In unbonded post-tensioned frames, the beam-column connection is constructed by post-tensioning the beams to the columns using strands or bars that are not bonded to the concrete. The clamping force between beam and column provides vertical shear force transfer at the interface between the beam and column, so corbels are not needed. This type of construction provides ductile connections, where under seismic loading, nonlinear behavior occurs in the connections, and the beams and columns remain elastic.;The dissertation investigates the seismic behavior of unbonded post-tensioned frames analytically. The behavior of these frames is controlled by gap opening along the interface between the beams and columns. This behavior results in a frame with significant self-centering capability, but low inelastic energy dissipation under seismic loading.

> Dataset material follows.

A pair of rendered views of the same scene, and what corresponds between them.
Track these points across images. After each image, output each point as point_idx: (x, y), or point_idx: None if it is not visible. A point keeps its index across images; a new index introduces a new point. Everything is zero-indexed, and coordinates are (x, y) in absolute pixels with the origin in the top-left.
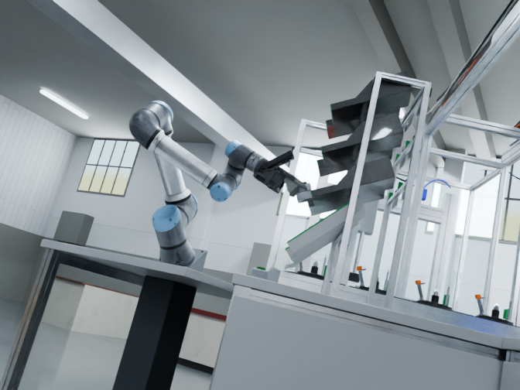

An analytical model for unbonded post-tensioned beam-column subassemblages and frames, based on fiber beam-column elements, is developed and correolated with test results.;The dissertation proposes a seismic design approach for unbonded post-tensioned beam-column connections and frames. Under a "design" level ground motion, the following behavior is expected: (1) nonlinear flexural behavior in the beam-column connections; (2) cover spalling in the connections; (3) no yielding of the post-tensioning steel in the beams; and (4) yielding of the columns at the base. Under a "survivability" level ground motion, the following behavior is expected: (1) yielding of the post-tensioning steel in the beams, but no fracture of the steel; (2) no crushing of concrete in the beam-column connections; and (3) no shear slip at the beam-column interface. Using the proposed design approach, four prototype frames have been designed.;The dissertation provides an in-depth discussion of the seismic response of the prototype frames, based on the results of a large number of push-over static analyses and nonlinear dynamic time-history analyses. The results show that the response of the prototype frames is essentially nonlinear elastic under "design " level ground motions with little damage. The prototype frames survive the "survivability" level ground motions with damage, but without failure. Nonlinear dynamic roof displacement amplification factors and beam-column connection ductility demand factors are recommended for different U.S. seismic regions and soil conditions.